◆ Required action:
Return, exactly and in full, the lines of the records below starting at the one with "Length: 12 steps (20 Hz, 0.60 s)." and ending at the one with "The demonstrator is", and no other lines.

[Start of Attachment]

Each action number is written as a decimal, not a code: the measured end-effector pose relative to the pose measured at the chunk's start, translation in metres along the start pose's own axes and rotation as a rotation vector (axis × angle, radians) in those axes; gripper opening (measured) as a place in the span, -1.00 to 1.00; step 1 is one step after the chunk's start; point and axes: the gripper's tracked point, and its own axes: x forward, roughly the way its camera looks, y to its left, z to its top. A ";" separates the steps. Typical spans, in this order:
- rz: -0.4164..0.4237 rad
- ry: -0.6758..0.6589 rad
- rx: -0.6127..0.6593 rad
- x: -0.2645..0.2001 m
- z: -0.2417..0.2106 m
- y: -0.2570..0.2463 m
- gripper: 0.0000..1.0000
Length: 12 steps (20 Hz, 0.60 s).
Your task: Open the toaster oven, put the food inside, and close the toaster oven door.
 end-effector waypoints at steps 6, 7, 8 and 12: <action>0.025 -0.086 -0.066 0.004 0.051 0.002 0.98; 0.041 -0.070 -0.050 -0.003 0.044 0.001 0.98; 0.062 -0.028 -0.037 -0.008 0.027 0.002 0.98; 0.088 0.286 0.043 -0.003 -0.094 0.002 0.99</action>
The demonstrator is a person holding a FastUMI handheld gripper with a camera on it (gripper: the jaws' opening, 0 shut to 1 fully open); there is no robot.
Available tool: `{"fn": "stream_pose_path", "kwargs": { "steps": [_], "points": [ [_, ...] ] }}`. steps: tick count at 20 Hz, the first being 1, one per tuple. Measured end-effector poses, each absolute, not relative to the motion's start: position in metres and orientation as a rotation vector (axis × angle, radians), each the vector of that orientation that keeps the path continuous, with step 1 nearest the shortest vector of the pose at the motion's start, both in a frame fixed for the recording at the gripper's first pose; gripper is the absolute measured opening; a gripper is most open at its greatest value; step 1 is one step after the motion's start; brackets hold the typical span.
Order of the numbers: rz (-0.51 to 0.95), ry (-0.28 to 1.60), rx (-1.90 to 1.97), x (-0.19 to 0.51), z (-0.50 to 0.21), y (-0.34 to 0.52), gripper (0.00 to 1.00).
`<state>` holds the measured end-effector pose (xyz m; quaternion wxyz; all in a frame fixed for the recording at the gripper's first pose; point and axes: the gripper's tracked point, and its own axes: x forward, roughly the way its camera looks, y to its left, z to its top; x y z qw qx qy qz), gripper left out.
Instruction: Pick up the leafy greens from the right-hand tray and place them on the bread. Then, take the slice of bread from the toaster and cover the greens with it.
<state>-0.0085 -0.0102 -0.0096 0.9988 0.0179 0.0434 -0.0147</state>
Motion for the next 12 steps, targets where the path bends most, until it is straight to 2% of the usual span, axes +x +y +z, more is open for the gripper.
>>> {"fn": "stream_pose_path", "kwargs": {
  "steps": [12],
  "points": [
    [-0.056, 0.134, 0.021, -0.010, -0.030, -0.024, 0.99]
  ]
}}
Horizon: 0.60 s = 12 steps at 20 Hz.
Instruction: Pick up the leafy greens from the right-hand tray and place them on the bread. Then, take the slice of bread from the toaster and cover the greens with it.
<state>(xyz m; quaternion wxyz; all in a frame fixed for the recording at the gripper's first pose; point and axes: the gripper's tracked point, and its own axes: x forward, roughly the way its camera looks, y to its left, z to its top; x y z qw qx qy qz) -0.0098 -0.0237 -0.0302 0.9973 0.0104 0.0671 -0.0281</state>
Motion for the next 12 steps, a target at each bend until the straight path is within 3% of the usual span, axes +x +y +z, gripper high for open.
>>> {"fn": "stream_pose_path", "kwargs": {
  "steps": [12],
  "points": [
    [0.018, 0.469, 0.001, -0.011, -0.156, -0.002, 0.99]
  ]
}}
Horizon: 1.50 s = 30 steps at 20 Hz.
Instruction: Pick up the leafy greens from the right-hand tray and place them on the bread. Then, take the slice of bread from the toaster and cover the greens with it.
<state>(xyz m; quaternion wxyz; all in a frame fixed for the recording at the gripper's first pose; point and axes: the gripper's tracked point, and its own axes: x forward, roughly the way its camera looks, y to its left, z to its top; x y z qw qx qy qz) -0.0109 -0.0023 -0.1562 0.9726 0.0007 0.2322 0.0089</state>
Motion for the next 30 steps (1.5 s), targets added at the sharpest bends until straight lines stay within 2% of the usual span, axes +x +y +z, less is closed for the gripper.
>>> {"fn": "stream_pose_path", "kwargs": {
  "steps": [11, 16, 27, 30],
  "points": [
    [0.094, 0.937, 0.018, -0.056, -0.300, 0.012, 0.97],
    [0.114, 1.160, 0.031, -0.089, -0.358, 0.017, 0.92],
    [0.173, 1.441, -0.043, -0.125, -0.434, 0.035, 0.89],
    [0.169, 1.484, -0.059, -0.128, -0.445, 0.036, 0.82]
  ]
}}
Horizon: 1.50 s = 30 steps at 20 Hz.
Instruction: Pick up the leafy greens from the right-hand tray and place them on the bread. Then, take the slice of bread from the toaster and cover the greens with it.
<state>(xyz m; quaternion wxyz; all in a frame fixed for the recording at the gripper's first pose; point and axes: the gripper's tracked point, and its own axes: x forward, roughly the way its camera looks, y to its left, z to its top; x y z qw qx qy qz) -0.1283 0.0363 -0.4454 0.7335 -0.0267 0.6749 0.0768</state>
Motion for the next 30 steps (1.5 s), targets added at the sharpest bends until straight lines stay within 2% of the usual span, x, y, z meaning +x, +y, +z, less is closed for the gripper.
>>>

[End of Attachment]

◆ Completed task:
Length: 12 steps (20 Hz, 0.60 s).
Your task: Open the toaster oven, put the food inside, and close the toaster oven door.
 end-effector waypoints at steps 6, 7, 8 and 12: <action>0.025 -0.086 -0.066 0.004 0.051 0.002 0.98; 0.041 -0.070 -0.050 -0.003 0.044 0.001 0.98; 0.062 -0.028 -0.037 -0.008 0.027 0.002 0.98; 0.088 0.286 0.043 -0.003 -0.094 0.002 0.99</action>
The demonstrator is a person holding a FastUMI handheld gripper with a camera on it (gripper: the jaws' opening, 0 shut to 1 fully open); there is no robot.

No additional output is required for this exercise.